Whether you are in your first year out of dental school or have been operating your own dental practice for 30 years, it’s safe to say that your life’s work has been devoted to dentistry to this point. Many dentists depend on the value of the practice to supplement a portion of their retirement savings. But how do you purchase your practice in the first place? Similarly, how do you sell your practice once you are ready to retire while still retaining ownership of your office space? Or, in the worst cases, what happens to your practice if the unexpected occurs and you pass before the sale of the business?
Prior to purchasing a dental practice, there is a fair amount of due diligence that needs to occur. These transactions should never be a “handshake” agreement nor a form document that is simply found and replaced. Both the buyer and seller should have counsel representing them during the transaction to complete the due diligence steps necessary to uncover any information that may lead to one of the parties withdrawing from the transaction. Additionally, you need to know how you will pay for the practice, whether it be financed through a bank or seller-financed. Additionally, will the seller require the buyer to rent their office space for a number of years, or is the buyer purchasing the real estate with the practice?

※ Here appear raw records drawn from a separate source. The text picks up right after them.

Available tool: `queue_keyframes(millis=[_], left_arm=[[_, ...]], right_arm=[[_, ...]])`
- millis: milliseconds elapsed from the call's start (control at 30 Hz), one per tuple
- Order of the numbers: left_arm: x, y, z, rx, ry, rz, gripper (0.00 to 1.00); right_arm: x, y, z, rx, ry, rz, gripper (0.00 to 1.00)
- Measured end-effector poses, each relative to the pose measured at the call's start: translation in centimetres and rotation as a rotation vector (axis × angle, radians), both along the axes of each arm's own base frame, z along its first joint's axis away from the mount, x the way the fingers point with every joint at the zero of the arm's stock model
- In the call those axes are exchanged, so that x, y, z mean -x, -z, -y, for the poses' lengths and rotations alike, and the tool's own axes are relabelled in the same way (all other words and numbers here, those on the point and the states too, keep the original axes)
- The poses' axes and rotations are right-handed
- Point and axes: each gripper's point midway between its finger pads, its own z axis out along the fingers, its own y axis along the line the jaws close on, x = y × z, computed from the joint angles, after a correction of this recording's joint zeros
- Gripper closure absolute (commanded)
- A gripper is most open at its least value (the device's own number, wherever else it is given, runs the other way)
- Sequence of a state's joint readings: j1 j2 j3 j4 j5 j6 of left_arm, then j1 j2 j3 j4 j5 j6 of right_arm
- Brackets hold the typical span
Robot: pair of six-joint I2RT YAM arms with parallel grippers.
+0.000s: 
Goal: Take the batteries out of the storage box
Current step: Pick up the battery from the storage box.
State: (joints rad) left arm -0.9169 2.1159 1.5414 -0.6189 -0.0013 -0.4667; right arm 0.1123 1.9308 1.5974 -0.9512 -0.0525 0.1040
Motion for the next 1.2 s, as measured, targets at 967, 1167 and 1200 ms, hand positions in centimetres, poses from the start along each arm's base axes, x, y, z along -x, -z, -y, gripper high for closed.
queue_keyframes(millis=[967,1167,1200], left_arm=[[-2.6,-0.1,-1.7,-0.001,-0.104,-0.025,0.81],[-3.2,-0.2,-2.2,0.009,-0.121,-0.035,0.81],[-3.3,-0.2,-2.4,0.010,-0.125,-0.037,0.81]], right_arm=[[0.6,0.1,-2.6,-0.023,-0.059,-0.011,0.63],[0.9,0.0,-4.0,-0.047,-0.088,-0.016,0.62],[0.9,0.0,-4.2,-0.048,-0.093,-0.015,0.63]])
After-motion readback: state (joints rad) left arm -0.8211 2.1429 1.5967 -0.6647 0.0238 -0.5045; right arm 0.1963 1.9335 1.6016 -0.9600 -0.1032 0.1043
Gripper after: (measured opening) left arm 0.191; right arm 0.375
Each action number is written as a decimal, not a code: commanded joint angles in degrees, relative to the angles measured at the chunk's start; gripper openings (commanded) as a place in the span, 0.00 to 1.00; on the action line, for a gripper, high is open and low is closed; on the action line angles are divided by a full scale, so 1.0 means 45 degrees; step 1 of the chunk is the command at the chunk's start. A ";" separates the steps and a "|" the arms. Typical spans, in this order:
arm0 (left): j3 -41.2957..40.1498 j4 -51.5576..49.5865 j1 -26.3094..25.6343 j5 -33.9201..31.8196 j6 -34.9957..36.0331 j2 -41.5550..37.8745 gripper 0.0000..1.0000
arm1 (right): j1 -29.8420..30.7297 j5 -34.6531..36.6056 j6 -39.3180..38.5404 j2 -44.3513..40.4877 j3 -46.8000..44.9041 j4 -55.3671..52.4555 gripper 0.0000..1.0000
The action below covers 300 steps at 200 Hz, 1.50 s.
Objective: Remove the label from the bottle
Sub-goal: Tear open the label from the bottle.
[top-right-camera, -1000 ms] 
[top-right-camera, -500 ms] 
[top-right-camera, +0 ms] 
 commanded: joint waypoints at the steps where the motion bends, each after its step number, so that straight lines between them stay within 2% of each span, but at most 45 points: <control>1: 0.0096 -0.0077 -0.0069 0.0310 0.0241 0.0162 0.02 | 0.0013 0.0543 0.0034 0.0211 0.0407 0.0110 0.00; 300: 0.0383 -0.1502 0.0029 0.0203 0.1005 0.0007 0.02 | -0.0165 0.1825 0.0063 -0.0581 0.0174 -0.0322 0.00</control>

Many of these same considerations need to be taken into account when selling your business. Once you begin contemplating a sale, the best practice is to start keeping your books and records as accurately as possible to account for add-backs, goodwill, client information, and employment status with the practice. Keeping your records as clean as possible for the two or three-year period leading to the sale will ensure a much quicker and more efficient transaction while avoiding additional headaches that are caused by adlib sales.
Young dentists will often buy into a practice or purchase a practice with another individual. In any event, you want to ensure that you are protected from liability by forming a Professional Limited Liability Company (PLLC). A PLLC will also allow you to take advantage of many tax laws that are vital to operating any business. In the event you enter into a practice with another individual, it’s important to implement a buy-sell agreement for your respective interests in the practice. The buy-sell agreement contemplates how your shares are purchased from you or from your estate in the event of a death, disability, divorce, retirement, and several other circumstances where an exit is on the horizon. Having a plan in place that states an agreed-upon purchase price or a formula to determine the purchase price is important to avoid conflict between you and your business partner or even their family. Without a buy-sell agreement, it’s reasonable to say that you will end up owning your practice with an individual or group of individuals whom you did not agree to enter into business with.
Once you are either a full-time practicing dentist or completely removed from practicing as a retiree, what happens to your practice and your funds from the sale of your practice when you pass away? It is vital that you have your affairs in order from an estate planning perspective to ensure the appropriate parties can manage the sale of your practice and that your preferred beneficiaries receive your assets at that time. After a career of substantial earnings and perhaps additional investments along the way, you don’t want to leave your family with a mess on their hands that takes years to sort through and finalize. By creating a proper estate plan, you can ensure that your family continues to enjoy your life’s work and the fruits of a successful career.